PROBLEM –
Only the text is wanted; write out each record below exactly and exclude all pictures.

◆ ◆ ◆ ◆

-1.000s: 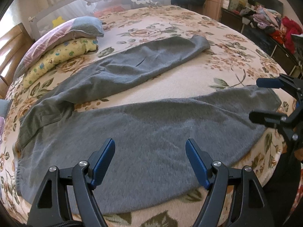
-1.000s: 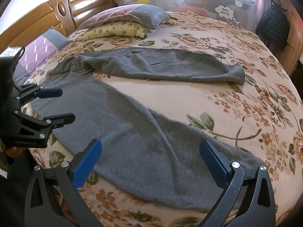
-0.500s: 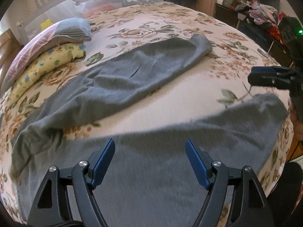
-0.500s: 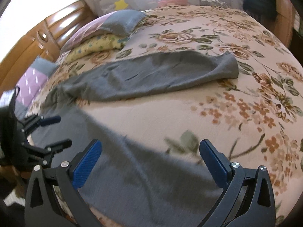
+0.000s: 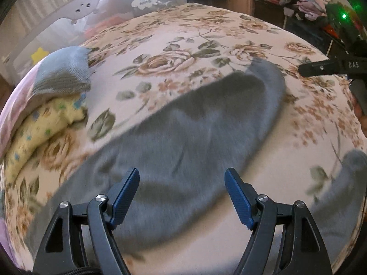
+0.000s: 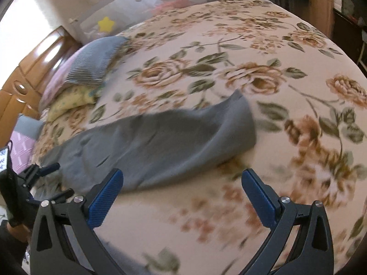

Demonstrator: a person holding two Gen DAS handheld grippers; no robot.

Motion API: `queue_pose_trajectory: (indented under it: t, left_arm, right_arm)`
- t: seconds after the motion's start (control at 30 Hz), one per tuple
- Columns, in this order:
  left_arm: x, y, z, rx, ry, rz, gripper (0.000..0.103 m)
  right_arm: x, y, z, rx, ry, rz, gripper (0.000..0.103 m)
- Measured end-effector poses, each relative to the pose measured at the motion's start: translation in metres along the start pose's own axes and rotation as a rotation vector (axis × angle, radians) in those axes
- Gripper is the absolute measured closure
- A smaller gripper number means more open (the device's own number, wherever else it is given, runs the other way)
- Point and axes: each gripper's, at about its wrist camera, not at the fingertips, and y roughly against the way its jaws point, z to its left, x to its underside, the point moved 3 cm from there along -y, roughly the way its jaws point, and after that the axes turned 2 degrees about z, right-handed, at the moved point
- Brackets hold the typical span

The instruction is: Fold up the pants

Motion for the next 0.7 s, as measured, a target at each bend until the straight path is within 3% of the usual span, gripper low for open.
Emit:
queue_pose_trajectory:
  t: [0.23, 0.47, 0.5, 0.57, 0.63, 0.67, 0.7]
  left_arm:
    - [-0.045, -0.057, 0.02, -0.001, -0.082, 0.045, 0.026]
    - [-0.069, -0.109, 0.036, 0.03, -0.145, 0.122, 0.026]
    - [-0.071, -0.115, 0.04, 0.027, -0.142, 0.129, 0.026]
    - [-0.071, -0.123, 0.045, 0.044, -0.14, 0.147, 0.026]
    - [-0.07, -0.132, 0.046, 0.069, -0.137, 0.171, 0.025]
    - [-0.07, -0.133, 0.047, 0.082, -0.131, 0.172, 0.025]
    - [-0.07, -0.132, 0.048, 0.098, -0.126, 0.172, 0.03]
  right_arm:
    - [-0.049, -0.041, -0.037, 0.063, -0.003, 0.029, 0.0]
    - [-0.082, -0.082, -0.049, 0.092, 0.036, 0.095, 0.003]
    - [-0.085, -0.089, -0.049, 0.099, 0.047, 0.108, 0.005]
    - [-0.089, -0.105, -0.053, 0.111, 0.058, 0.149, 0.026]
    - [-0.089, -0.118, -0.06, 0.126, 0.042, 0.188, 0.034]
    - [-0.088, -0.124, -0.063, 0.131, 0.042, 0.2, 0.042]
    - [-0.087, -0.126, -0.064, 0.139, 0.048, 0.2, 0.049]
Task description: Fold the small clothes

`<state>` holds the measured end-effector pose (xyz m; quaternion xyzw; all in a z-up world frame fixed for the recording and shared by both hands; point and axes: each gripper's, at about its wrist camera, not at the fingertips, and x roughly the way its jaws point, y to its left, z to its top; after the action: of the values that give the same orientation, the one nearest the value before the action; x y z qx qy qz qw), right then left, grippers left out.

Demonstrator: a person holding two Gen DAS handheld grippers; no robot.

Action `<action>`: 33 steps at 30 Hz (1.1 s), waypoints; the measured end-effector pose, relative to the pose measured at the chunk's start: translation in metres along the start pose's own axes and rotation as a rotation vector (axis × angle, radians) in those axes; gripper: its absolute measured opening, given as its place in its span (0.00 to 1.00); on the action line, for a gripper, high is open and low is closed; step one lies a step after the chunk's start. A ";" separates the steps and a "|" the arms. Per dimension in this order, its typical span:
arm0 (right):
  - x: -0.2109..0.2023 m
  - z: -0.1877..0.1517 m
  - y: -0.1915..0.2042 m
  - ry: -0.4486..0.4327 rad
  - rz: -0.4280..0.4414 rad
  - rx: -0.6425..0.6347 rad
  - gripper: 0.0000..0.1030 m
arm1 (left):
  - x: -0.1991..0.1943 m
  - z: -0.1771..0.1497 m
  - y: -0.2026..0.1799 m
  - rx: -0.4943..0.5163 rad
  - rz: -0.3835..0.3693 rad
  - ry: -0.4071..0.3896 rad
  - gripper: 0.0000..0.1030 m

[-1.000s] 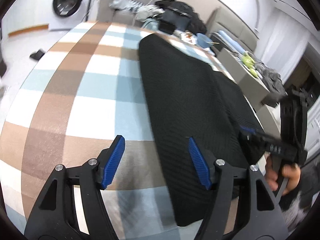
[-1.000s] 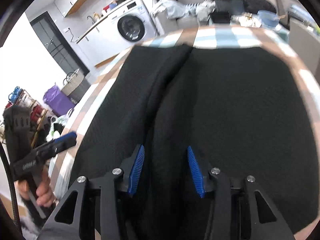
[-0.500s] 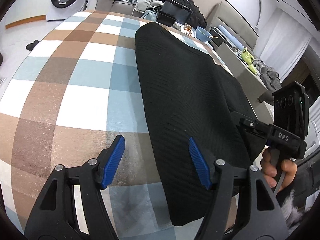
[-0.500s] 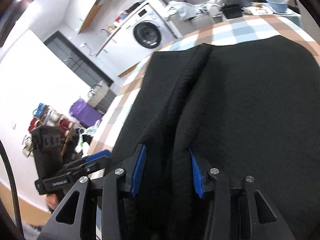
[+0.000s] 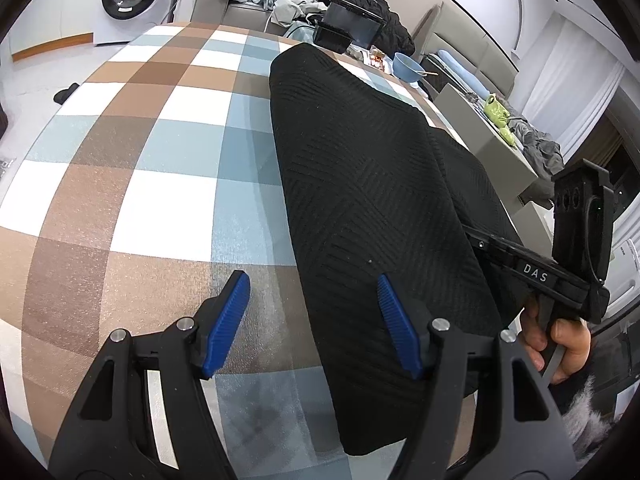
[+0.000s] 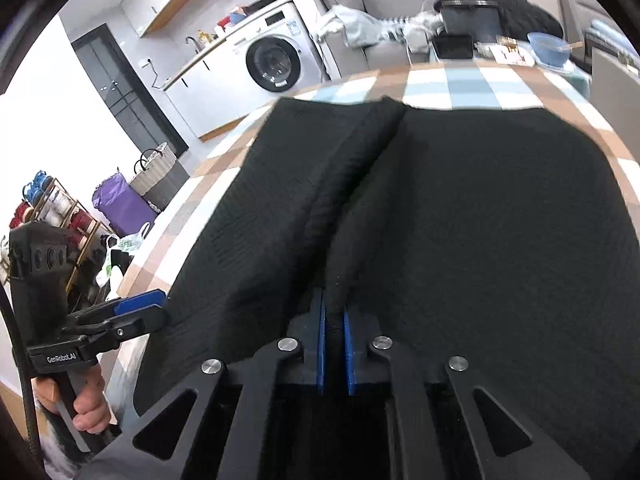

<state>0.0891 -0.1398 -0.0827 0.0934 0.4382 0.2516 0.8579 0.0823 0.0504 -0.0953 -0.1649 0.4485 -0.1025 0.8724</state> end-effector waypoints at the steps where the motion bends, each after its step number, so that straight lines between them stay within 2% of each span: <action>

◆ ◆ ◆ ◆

RESPONSE AREA –
-1.000s: 
-1.000s: 
-0.500s: 
-0.500s: 
+0.000s: 
+0.000s: 

Demonstrator: a person holding two Gen DAS handheld grippers; no robot.

Motion API: `queue_pose_trajectory: (indented under it: t, left_arm, right_arm)`
- t: seconds after the motion's start (control at 30 Hz), one per tuple
- Columns, in this order:
  left_arm: x, y, z, rx, ry, rz, gripper (0.000..0.103 m)
  right_arm: x, y, z, rx, ry, rz, gripper (0.000..0.103 m)
- Measured end-effector poses, each relative to the pose measured at the motion's start: translation in metres along the start pose's own axes and rotation as a rotation vector (axis × angle, radians) in those axes
- Gripper is the absolute measured closure
- A smaller gripper number means more open (the device's own number, wherever else it is given, runs the other way)
- Point and axes: each gripper's, at about its wrist camera, not at the fingertips, and y roughly against the way its jaws point, z to its left, x to its underside, the point moved 3 cm from there along -y, roughly the way its jaws point, and after that the axes turned 2 degrees about z, right-handed, at the moved point
- Brackets hold the typical span

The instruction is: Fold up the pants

Motion for the next 0.7 s, as measured, a target at each bend until the straight path is within 3% of the usual span, gripper low for open.
Emit:
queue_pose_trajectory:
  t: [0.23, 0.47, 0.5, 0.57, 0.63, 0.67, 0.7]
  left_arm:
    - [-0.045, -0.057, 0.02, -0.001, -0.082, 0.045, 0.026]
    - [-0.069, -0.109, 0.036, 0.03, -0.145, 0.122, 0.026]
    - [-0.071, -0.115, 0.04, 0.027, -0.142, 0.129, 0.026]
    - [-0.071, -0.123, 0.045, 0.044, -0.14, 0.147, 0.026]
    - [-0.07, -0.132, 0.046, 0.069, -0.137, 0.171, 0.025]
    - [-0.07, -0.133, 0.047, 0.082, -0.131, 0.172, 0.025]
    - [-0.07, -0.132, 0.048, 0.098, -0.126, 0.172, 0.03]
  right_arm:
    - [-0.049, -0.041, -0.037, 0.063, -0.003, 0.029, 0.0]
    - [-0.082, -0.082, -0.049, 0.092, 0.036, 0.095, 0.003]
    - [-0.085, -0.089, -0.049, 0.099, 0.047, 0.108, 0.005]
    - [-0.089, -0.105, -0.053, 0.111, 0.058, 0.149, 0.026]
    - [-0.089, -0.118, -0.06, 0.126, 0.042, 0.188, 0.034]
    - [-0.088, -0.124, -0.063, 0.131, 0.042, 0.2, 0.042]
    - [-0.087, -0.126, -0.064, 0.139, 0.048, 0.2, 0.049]
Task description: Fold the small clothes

`<state>` holds the measured end-effector pose (xyz m; quaternion xyzw; all in a z-up world frame fixed for the recording and shared by both hands; point and axes: each gripper's, at about its wrist camera, not at the fingertips, and x roughly the way its jaws point, y to its left, z to its top; after the action: of the values that give the same orientation, the one nearest the value before the action; x y z qx qy qz qw), right then left, grippers left out.

Demonstrator: a person holding two Gen DAS handheld grippers; no robot.

Action `<action>`: 33 steps at 30 Hz (1.1 s), waypoints; the measured end-effector pose, relative to the pose measured at the chunk's start: translation in metres along the start pose's own axes and rotation as a rotation vector (axis × angle, radians) in those axes; gripper: its absolute measured opening, given as its place in its span (0.00 to 1.00); on the action line, for a gripper, high is open and low is closed; step one lies a step after the chunk's start. A ";" separates the steps and a "|" the arms. Per dimension in this order, its typical span:
arm0 (right):
  - x: -0.2109..0.2023 m
  - z: -0.1877..0.1517 m
  - y: -0.1915..0.2042 m
  - ry: -0.4486..0.4327 rad
  - rz: -0.4280..0.4414 rad
  - rx: -0.6425..0.6347 rad
  - gripper: 0.0000..0.1030 m
arm1 (left):
  - x: -0.1991..0.1943 m
  - z: -0.1771..0.1497 m
  - y: -0.2026..0.1799 m
  - rx: -0.4943..0.5163 rad
  - rz: -0.3835..0.3693 rad
  - ry: -0.4071..0.3896 rad
  - gripper: 0.0000..0.1030 m

[-1.000s] 
[-1.000s] 
[-0.500s] 
[-0.500s] 
[+0.000s] 
[+0.000s] 

<state>0.0891 -0.1398 -0.0827 0.0934 0.4382 0.2516 0.8579 0.0823 0.0504 -0.0953 -0.1649 0.4485 -0.1025 0.8724</state> end-effector waypoints at the steps where the motion bends, each after its step number, so that straight lines between them stay within 2% of each span: <action>

The exercise was worked through completely.